After less than a week of Operation Cast Lead in Gaza, the Olmert government is evaluating possible ground operations. We now have the anxious Brits and French, badgering the Israelis to declare an immediate cease fire and offering to send NATO troops to man the border crossings to ensure that humanitarian aid and medicine get through. All this after Israel has demonstrated its generosity by transferring millions of shekels to Gaza and letting 89 trucks and ambulances from Turkey, pass through the southern Israel Keren Shalom Gaza crossing. Despite the air war, Israel continues to supply electricity from its main power station in Ashkelon, a target of Hamas Grad rockets, to keep the lights on in Gaza.
The chief of Israel's internal security services, Yuval Diskin, told Cabinet ministers that Hamas' ability to rule had been "badly impaired." Weapons development facilities have been "completely wiped out," and the network of smuggling tunnels has been badly damaged, a participant in the meeting quoted Diskin as saying.
Underlying the Israeli decision to keep fighting are the more powerful weapons that Hamas has smuggled into Gaza through underground tunnels along the border with Egypt.
There is a term in slangy military Hebrew borrowed from the Russian: 'balagan.' It means 'chaos' or 'screw up'. Operation Cast Lead in Gaza is being conducted by an incompetent politician, Ehud Olmert, who will be out of office in 41 days given the general election on February 10th. Will Operation Cast Lead become another ‘screw up’ akin to the disastrous Second Lebanon War? We certainly hope that is not the case and that IDF Chief of Staff Gabi Ashkenazi and outgoing Defense Minister Barak have their playbook laid out to achieve the mission this time.
Ted Belman, editor of the blog Israpundit, in the midst of this unfolding conflict, noted that Israel may have to fight two battles with terrorist armies, one in Gaza and the other with Hezbollah in Lebanon.

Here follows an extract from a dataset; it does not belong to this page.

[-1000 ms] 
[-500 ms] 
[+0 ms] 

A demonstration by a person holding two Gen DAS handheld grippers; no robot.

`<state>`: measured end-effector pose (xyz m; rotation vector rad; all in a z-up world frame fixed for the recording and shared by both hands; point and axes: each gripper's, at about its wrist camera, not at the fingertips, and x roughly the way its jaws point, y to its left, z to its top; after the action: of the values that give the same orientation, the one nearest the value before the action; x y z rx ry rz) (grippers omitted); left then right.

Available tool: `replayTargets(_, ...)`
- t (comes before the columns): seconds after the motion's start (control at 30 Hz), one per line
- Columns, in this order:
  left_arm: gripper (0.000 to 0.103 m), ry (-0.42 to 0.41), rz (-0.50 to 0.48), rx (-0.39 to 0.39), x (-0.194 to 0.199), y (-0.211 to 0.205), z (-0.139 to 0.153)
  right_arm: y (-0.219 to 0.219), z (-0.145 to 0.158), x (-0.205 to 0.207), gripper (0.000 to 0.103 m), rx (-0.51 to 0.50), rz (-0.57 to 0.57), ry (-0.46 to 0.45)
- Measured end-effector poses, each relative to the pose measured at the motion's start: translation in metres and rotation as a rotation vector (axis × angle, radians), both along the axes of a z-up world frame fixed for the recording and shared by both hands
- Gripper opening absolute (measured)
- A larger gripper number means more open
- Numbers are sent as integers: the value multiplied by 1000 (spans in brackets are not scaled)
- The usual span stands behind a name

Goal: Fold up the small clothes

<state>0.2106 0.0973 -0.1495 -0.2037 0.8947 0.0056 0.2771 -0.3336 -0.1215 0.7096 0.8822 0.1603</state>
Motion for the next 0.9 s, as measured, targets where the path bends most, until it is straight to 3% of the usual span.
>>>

He noted that if Israel succeeded on both fronts it would send a telling message to the Mullahs and President Ahmadinejad in Tehran and President Assad in Damascus that they had best think twice about their nuclear programs.
So, we wait to see how this latest Israeli effort to vanquish Hamas turns out. In the days and weeks ahead, we will see whether Israel's political and military leaders have learned their lessons well and are better prepared now to ultimately vanquish Hamas.